Work task: Your task is to find every line in the records that holds the string "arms" and copy it.

Source material:

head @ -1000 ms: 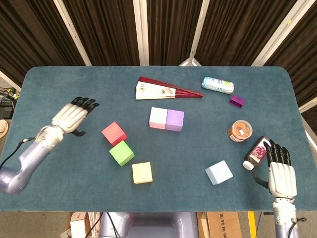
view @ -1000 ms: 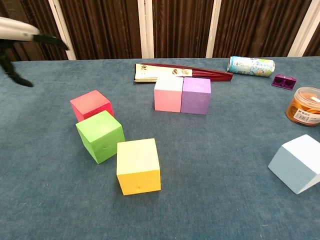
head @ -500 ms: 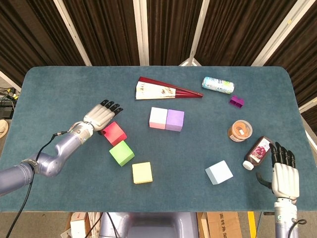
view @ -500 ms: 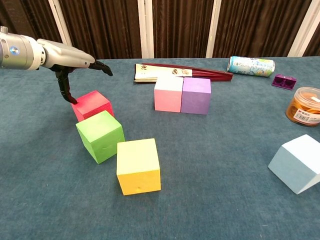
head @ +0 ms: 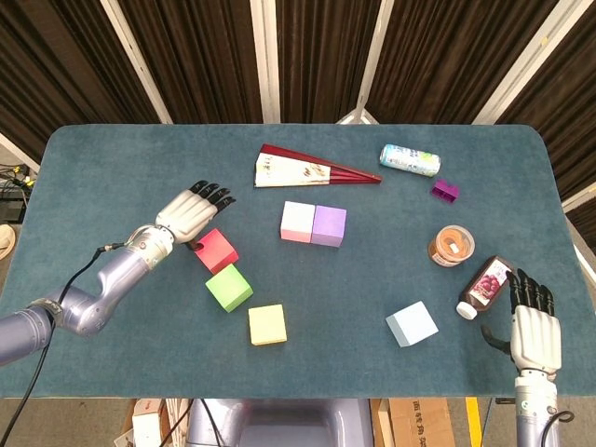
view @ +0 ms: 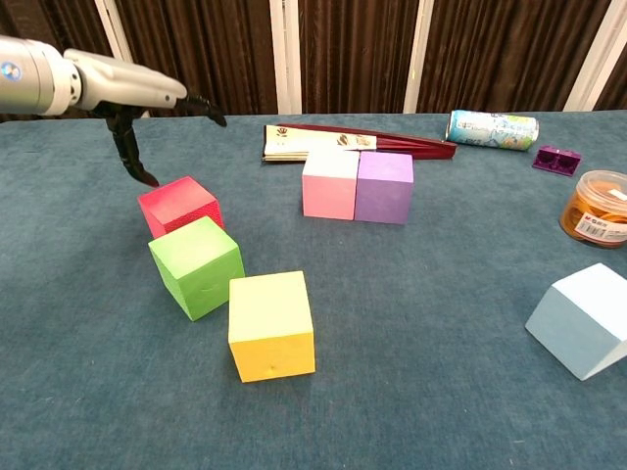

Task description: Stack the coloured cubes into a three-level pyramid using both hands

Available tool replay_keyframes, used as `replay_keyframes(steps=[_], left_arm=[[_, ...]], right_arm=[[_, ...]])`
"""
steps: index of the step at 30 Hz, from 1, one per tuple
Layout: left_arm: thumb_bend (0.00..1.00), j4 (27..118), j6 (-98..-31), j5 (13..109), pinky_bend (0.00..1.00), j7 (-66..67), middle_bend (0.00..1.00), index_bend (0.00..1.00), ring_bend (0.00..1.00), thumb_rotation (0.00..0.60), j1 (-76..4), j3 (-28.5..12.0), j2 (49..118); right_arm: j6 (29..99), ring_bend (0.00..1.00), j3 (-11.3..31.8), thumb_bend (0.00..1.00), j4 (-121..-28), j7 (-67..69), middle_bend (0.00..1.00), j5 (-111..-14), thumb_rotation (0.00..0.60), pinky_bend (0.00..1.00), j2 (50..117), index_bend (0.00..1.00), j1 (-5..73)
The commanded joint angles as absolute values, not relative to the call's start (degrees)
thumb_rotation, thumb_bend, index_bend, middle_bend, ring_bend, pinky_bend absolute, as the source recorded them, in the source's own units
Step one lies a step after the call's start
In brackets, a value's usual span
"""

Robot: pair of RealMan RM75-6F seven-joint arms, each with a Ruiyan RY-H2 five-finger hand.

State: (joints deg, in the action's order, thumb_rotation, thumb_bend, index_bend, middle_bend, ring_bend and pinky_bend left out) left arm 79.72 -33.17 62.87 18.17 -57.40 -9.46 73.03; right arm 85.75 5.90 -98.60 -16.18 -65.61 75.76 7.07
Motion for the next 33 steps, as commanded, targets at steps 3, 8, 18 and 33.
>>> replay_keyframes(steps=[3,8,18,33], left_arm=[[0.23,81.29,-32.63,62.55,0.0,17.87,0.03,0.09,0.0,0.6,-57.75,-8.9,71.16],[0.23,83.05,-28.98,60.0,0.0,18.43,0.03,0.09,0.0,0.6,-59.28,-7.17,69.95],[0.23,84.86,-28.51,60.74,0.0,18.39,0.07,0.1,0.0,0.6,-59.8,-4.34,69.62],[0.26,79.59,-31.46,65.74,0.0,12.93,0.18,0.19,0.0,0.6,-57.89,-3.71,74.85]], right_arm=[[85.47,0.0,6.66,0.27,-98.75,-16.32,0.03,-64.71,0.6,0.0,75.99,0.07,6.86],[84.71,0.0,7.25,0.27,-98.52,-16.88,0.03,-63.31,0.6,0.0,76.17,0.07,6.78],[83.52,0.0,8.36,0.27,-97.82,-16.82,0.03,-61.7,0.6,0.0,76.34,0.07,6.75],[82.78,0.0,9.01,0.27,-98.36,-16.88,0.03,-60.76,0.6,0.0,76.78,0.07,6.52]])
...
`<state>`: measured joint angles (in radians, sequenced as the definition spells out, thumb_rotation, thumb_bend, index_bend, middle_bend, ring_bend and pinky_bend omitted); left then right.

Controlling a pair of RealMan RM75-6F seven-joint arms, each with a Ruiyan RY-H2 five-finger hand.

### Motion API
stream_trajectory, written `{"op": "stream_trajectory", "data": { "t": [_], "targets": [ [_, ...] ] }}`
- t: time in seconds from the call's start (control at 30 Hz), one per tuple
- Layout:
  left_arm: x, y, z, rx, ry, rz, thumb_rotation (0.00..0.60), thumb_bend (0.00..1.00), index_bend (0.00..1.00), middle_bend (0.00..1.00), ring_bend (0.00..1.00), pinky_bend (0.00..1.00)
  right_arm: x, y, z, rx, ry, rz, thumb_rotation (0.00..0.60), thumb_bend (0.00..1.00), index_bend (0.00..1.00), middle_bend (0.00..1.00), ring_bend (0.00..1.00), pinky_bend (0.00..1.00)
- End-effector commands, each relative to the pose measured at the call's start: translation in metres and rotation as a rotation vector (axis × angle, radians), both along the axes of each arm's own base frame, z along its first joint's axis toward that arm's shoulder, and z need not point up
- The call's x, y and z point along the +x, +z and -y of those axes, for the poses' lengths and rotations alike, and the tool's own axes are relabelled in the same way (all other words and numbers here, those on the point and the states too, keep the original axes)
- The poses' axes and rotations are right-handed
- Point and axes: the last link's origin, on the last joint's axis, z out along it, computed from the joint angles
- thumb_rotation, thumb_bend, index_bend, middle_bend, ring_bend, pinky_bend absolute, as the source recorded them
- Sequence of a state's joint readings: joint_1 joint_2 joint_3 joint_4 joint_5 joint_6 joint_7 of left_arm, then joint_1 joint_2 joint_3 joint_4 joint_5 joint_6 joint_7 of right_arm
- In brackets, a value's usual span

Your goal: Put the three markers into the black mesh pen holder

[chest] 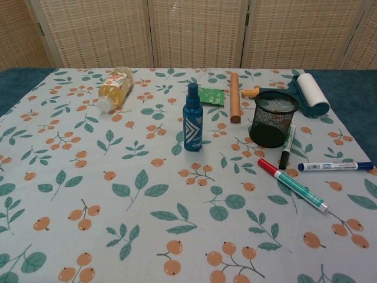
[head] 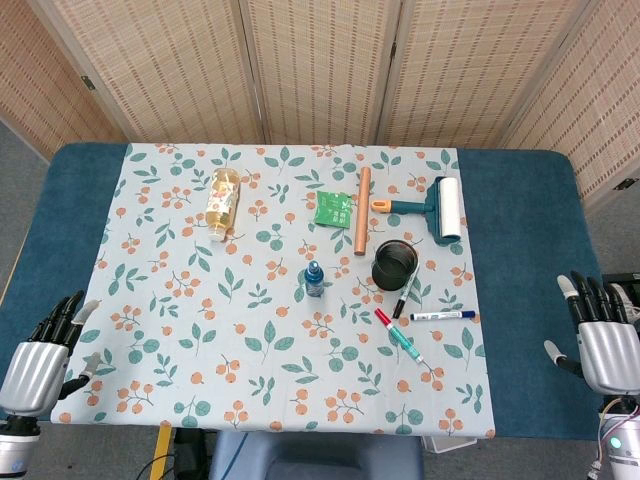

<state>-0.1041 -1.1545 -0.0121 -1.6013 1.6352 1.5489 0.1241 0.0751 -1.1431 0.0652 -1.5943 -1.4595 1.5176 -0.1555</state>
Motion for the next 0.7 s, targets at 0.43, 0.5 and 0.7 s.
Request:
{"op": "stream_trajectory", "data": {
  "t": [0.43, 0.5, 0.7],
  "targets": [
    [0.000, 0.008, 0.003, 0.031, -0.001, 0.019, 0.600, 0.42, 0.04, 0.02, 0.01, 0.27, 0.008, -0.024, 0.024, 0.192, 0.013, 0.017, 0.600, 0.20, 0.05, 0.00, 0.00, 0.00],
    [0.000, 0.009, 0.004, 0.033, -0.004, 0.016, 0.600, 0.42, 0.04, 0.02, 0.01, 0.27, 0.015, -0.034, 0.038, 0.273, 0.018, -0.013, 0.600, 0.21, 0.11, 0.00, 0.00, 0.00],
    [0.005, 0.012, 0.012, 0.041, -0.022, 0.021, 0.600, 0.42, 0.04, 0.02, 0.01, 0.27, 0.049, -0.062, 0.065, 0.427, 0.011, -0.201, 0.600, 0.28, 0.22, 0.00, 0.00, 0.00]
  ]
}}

Exercise result:
Robot: pair of RealMan RM75-6F seven-joint arms, each with a Ruiyan RY-H2 five-finger hand.
Controlling a pair of RealMan RM75-6F seven-joint arms, each with a Ruiyan RY-H2 five-finger hand.

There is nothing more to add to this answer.